Duvivier se destinait au théâtre... Mais il n'a pas pu éviter le cinéma. Sous la houlette d'André Antoine dont il avait été le régisseur et l'assistant, il a été amené à réaliser ce film qu'il a signé littéralement, à la fin, dans un geste plein de panache et de naïveté. Un film où on retrouve une certaine forme de pudeur, un pessimisme profond, mais surtout un sens inné du cinéma comme étant l'art... du bon paysage.

L'histoire est profondément embrouillée, et concerne une série de personnages qui vivent, pour certains sans le savoir, dans les conséquences d'un drame qui s'est passé plus de vingt années auparavant: un homme s'est suicidé. Pourquoi? Nous le saurons plus ou moins, grâce au drame qui va lier son ancien ami Landry Smith (Séverin-Mars), et un jeune homme qui vient chez ce dernier pour des motifs mystérieux avant de lui sauver la vie et de courtiser sa pupille...

C'est un western. Et pourtant il a été tourné en Corrèze (le département au milieu d'un triangle formé par Limoges, Aurillac et Clermont-Ferrand sur les cartes de météorologie à la télévision!), qui était alors un pays encore plus sauvage qu'aujourd'hui... Et contrairement aux films de Jean Durand tournés en Camargue, aucun effort n'a été fait pour maquiller le terrain, l'intrigue étant objectivement située sur les terres du petit Père Henri Queuille... Le tour de passe-passe était finalement assez simple: Landry Smith est lui-même Américain, et sa domestique Kate Lockwood projette en effet de voler sa fortune, et a donc fait appel à un comparse de Santa Fe, qui arrive en Corrèze au début du film avec des manières de cow-boy. C'est naïf, mais pas plus que d'habiller comme le faisait dans Un flic Melville les gangsters de 1972 de trench-coats et de les faire rouler en Cadillac pour se donner l'illusion de tourner un film noir Américain!

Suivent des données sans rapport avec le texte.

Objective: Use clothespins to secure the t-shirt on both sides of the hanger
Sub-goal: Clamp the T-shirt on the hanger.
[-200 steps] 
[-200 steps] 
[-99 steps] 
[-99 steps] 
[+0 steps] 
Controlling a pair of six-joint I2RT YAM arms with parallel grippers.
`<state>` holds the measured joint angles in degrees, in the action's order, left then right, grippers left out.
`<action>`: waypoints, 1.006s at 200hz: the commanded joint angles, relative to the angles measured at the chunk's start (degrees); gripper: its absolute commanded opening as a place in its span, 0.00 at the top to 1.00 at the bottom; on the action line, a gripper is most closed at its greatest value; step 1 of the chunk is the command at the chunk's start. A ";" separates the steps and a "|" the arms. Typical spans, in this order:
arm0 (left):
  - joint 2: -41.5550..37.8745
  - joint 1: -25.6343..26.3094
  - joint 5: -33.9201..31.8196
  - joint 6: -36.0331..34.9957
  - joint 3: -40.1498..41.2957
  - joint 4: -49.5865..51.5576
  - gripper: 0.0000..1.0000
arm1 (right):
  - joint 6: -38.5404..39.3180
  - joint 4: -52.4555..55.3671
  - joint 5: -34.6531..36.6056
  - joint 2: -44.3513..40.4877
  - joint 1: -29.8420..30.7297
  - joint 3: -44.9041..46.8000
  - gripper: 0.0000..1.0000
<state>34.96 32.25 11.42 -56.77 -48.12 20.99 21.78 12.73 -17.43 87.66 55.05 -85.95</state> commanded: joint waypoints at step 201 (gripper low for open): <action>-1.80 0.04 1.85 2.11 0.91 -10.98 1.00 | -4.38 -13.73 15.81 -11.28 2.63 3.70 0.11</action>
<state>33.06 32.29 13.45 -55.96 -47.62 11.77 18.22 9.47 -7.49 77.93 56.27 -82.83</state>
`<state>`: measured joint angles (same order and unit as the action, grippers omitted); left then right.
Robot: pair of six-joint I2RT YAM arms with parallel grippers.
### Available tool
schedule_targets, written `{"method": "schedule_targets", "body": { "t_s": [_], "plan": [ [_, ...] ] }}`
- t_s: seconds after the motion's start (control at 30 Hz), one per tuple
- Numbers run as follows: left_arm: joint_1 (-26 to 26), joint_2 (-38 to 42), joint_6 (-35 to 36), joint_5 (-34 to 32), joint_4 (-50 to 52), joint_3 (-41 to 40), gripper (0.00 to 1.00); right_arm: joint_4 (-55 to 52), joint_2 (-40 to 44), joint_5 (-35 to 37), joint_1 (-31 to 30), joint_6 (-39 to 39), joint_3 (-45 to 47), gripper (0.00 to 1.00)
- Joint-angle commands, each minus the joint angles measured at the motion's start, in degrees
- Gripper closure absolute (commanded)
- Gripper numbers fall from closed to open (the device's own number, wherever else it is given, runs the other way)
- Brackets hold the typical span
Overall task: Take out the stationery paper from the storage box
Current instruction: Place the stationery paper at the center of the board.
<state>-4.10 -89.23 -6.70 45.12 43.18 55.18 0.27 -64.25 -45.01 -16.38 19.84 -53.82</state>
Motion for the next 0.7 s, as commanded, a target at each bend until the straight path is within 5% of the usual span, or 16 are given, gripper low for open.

Car c'est bien de ça dont il s'agit pour Duvivier: montrer lui aussi un film, un pastiche des westerns qui commençaient à envahir l'écran Français, et qui avaient l'air d'avoir tout compris à ce que devaient être le cinéma. C'est d'ailleurs bien dans la manière d'un cinéaste qui allait être remarqué pour son envie de toucher à tous les genres, tous les sujets, tous les pays: Russie (Anna Karenina), Afrique du Nord (Cinq Gentlemen Maudits, Pepe le Moko), France, Canada (Maria Chapdelaine)...ou Corrèze, même combat. 

La compagnie productrice de ce film, Burdigala films, était comme son nom l'indique située à Bordeaux, et Duvivier a pu faire des repérages soignés pour ce qui allait devenir le premier film de fiction de long métrage tourné en Limousin, avec des décors souvent superbes, et parfaitement en phase avec l'action: des villages et hameaux situés en pleine forêt, des routes situées sur les flancs de pentes parfois abruptes (longeant notamment les Gorges de la Dordogne avant que ne soient construits les barrages de L'aigle et d'Argentat. Certaines séquences ont également été tournées près de Bort-Les-Orgues, près de la superbe vallée de la Dordogne avant qu'un barrage ne transforme celle-ci en un gigantesque lac. Enfin, trois lieux emblématiques de la toujours sauvage région de la Xaintrie ont été mis à profit dans un magnifique final riche en suspense et en frissons: le viaduc des Rochers Noirs, aujourd'hui condamné parce que trop dangereux), les fantomatiques ruines des Tours de Merle, un site médiéval situé en pleine forêt, et les cascades de Gimel, un endroit où un bien méchant homme trouvera une fin mélodramatique à la mesure de ses crimes...

Il en ressort un film certes mélodramatiques, embrouillé, anecdotique dans son intrigue, au jeu parfois ampoulé... mais surtout un grand désir de cinéma, une sorte de rêve de film accompli.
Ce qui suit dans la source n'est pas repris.